What lines in the entries below contain the word "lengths"? Copy all of them.

#### Records for processing:
===============

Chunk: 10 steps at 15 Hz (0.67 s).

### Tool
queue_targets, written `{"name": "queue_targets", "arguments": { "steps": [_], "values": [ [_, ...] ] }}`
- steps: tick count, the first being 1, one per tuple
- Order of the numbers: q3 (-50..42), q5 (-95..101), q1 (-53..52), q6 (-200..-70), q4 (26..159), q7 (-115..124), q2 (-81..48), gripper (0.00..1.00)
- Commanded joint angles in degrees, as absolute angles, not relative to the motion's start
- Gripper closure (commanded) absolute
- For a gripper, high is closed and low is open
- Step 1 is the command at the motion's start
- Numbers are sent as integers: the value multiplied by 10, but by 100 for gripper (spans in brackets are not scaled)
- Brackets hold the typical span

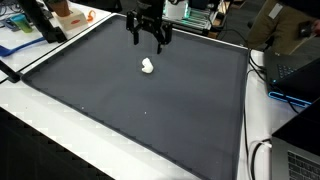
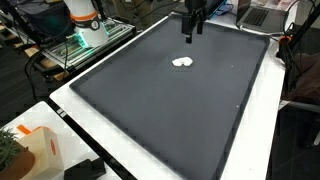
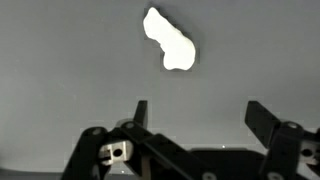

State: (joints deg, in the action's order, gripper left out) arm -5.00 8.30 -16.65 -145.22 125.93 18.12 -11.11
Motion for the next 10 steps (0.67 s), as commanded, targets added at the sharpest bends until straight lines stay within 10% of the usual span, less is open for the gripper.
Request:
{"name": "queue_targets", "arguments": {
  "steps": [1, 10],
  "values": [
    [-19, 83, -132, -1384, 1214, 189, -139, 0],
    [-5, 82, -108, -1377, 1199, 187, -151, 0]
  ]
}}
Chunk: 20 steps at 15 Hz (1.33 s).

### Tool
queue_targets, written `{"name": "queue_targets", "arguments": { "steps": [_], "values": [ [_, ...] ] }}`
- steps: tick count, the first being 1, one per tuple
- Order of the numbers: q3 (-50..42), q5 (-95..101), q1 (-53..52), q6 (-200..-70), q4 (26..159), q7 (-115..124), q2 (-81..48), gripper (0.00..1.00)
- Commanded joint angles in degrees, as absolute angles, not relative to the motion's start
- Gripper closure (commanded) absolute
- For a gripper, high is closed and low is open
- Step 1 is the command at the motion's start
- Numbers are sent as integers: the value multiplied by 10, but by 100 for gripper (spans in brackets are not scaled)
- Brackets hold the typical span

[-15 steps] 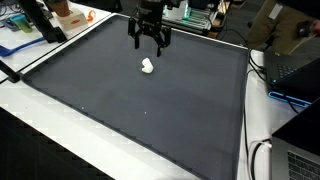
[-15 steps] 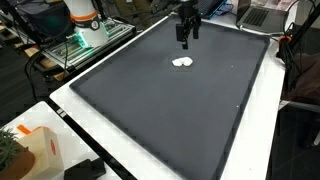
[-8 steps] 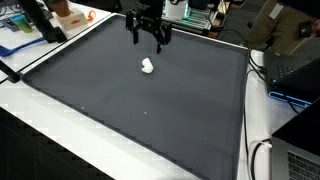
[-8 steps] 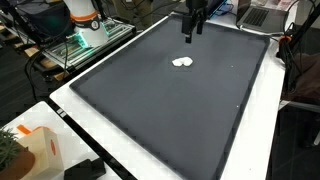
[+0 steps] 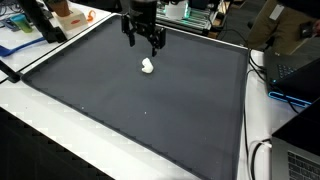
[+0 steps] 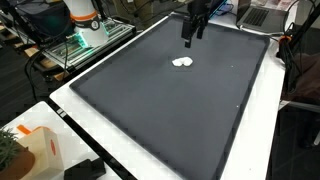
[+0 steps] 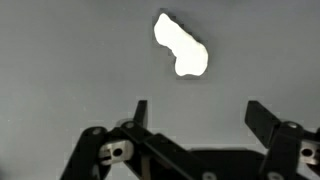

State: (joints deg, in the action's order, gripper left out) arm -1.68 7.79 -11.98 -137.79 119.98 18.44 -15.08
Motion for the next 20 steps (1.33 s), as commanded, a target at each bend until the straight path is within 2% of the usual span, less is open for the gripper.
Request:
{"name": "queue_targets", "arguments": {
  "steps": [1, 9, 20],
  "values": [
    [-3, 74, -106, -1354, 1188, 184, -157, 0],
    [7, 47, -90, -1185, 1055, 171, -212, 0],
    [6, 31, -91, -1021, 847, 178, -334, 0]
  ]
}}
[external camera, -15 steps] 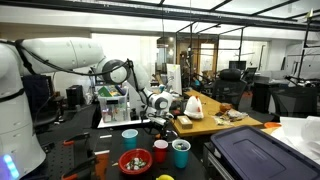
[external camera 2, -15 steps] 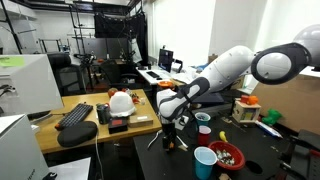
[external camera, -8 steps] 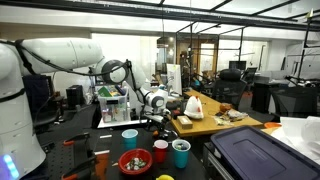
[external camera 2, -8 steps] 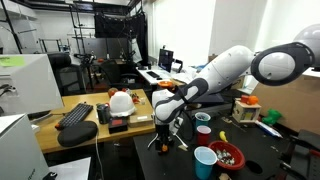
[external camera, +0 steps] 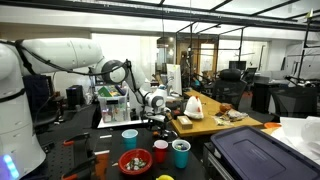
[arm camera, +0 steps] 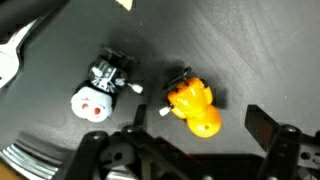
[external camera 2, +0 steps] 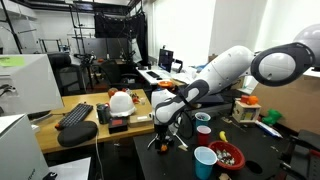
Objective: Put all the South Park toys in the green cup
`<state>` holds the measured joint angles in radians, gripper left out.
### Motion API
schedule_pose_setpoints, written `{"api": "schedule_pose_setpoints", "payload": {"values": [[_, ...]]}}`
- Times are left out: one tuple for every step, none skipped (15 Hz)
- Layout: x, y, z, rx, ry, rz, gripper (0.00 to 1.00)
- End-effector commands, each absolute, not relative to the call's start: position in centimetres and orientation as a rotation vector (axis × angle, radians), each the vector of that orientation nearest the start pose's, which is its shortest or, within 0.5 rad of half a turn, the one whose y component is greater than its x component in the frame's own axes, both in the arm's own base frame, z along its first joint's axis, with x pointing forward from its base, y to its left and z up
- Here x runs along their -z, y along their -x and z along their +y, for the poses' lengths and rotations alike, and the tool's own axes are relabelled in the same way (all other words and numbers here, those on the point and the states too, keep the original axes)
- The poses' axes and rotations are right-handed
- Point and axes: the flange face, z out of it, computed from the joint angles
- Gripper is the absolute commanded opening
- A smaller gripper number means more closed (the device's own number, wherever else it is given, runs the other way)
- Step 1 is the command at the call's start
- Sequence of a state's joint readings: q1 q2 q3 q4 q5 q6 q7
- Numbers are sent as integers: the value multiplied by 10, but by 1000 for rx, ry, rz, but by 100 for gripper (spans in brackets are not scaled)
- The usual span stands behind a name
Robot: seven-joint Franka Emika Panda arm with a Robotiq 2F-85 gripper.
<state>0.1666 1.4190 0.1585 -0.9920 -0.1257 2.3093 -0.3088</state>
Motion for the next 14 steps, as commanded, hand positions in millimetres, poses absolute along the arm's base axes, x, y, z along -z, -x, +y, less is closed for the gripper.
{"api": "schedule_pose_setpoints", "payload": {"values": [[41, -697, 192, -68, 2931, -1061, 100], [42, -696, 192, -63, 2917, -1087, 100], [42, -695, 192, -59, 2907, -1109, 100], [43, -693, 192, -66, 2892, -1123, 100], [44, -691, 193, -73, 2876, -1141, 100], [45, -690, 193, -80, 2857, -1163, 100], [45, -689, 194, -85, 2838, -1186, 100], [44, -688, 195, -84, 2820, -1213, 100], [43, -688, 196, -85, 2797, -1241, 100], [42, -687, 197, -78, 2778, -1274, 100], [41, -687, 199, -77, 2754, -1306, 100], [40, -686, 200, -78, 2729, -1331, 100], [40, -686, 201, -79, 2702, -1356, 100], [40, -684, 202, -84, 2670, -1384, 100]]}}
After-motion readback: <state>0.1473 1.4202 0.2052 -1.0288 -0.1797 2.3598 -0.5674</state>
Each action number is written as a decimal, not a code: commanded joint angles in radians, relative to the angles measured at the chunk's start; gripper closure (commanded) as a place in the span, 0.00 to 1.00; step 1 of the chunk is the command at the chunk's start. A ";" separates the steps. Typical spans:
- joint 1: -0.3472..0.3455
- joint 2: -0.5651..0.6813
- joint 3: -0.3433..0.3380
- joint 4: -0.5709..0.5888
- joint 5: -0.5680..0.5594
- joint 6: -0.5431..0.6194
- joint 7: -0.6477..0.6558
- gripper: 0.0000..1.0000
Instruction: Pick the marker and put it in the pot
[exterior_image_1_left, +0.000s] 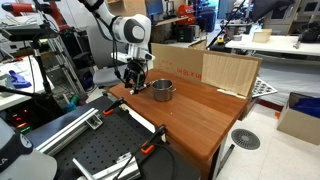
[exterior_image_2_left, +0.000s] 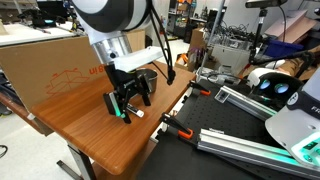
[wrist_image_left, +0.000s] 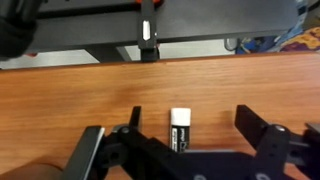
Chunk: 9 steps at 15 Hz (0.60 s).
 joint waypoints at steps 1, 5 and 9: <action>0.045 0.062 -0.037 0.069 -0.051 -0.040 0.073 0.25; 0.057 0.084 -0.043 0.108 -0.075 -0.089 0.097 0.49; 0.053 0.091 -0.044 0.132 -0.091 -0.135 0.093 0.80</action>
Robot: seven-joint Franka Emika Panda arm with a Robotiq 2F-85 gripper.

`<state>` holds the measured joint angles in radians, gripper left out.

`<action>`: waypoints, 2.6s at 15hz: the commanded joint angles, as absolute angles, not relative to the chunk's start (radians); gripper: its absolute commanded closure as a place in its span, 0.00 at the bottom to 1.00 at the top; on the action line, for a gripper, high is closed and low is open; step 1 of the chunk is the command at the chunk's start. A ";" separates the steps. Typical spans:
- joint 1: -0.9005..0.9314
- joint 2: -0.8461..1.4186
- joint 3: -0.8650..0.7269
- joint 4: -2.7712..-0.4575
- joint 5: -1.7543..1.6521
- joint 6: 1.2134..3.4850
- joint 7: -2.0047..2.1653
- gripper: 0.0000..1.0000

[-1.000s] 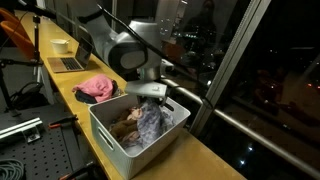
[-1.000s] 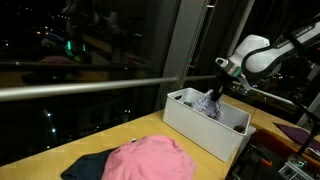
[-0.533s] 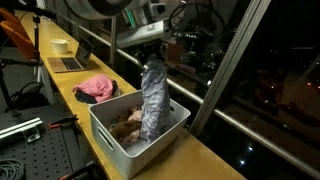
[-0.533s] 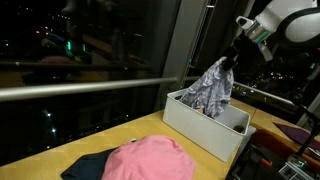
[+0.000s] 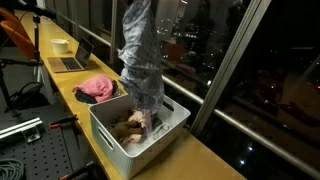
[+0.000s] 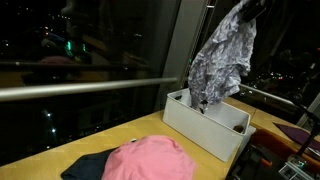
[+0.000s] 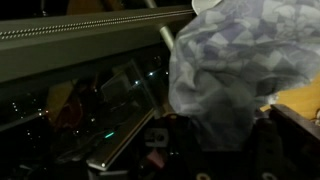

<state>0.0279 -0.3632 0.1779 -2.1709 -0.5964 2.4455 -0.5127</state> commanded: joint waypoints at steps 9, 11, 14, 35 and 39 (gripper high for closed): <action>0.295 -0.005 0.474 -1.571 -0.656 1.903 -0.437 1.00; 0.337 0.075 0.474 -1.509 -0.637 1.902 -0.423 1.00; 0.385 0.177 0.453 -1.456 -0.622 1.908 -0.412 1.00; 0.237 0.079 0.326 -1.960 -0.013 2.182 -0.590 0.67; 0.180 -0.009 0.275 -2.069 0.058 2.216 -0.679 0.38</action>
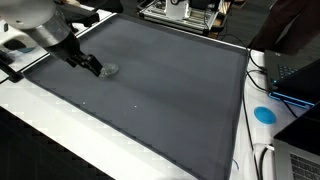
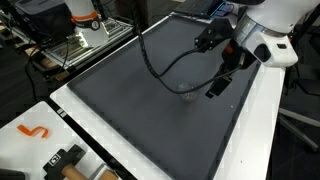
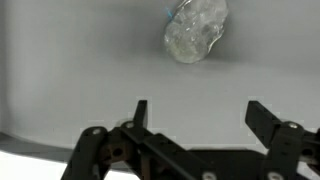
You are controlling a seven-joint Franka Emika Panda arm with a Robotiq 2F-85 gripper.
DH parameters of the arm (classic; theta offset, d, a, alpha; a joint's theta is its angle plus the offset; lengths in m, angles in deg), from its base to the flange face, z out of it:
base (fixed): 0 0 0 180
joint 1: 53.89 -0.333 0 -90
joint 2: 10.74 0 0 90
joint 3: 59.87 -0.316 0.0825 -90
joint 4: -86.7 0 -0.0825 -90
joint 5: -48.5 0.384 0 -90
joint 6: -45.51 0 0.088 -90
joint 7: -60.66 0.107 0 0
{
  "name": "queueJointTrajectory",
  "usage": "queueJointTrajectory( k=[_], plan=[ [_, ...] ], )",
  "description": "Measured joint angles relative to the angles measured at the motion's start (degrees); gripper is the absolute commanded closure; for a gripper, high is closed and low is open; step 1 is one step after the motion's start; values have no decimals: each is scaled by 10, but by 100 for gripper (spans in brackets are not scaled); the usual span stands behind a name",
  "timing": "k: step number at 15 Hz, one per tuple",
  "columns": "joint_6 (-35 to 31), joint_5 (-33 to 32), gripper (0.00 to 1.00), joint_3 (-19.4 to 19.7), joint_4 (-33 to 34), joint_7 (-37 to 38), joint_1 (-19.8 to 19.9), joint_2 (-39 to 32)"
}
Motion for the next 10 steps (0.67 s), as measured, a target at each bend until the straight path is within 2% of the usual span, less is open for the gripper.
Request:
queueJointTrajectory(
  k=[10],
  plan=[
    [-15,-90,0,-11,-142,-3,-42,85]
  ],
)
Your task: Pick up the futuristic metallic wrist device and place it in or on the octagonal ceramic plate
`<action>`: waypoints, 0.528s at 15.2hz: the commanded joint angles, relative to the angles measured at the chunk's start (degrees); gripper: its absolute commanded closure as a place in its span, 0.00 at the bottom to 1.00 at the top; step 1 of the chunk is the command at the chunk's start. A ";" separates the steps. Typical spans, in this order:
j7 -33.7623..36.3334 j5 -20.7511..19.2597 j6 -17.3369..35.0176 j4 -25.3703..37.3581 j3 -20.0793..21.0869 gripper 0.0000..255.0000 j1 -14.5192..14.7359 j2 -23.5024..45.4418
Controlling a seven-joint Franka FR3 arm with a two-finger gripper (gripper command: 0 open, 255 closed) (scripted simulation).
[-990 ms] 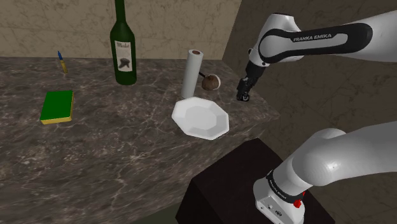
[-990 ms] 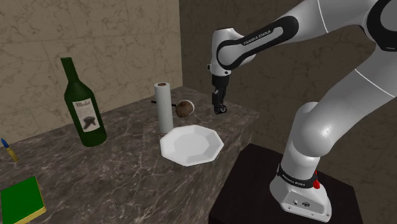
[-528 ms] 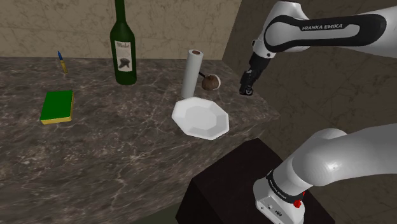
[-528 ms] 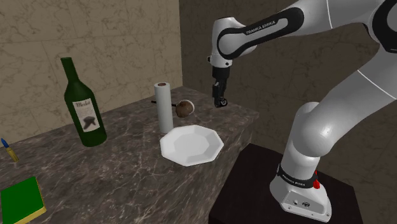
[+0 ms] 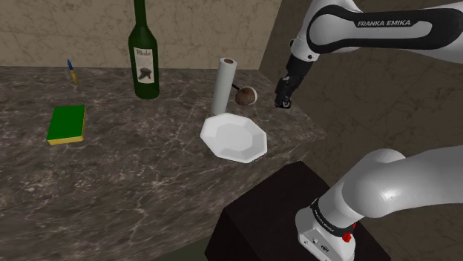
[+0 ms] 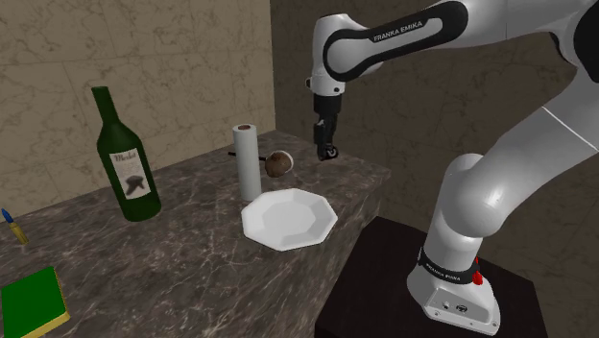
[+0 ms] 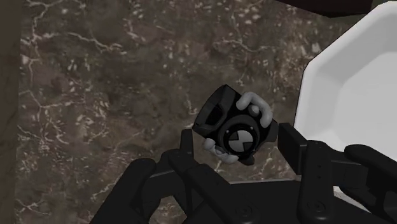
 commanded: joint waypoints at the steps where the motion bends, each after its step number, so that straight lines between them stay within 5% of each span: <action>1: 2.70 1.20 -0.12 -0.08 2.15 1.00 1.20 -0.11; 8: 12.50 5.55 -0.30 1.70 10.03 1.00 5.67 1.53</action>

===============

#### Answer box:
- Here x runs along their -z, y along their -x and z along their +y, for the poses' lengths and rotations alike, and the tool's own axes are relabelled in the same way (all other words and numbers here, those on the point and the states too, keep the original axes)
DH parameters of the arm (classic; theta offset, d, a, alpha; a joint's theta is its angle plus the offset; lengths in m, angles in deg), from its base to the flange face, z out of it:

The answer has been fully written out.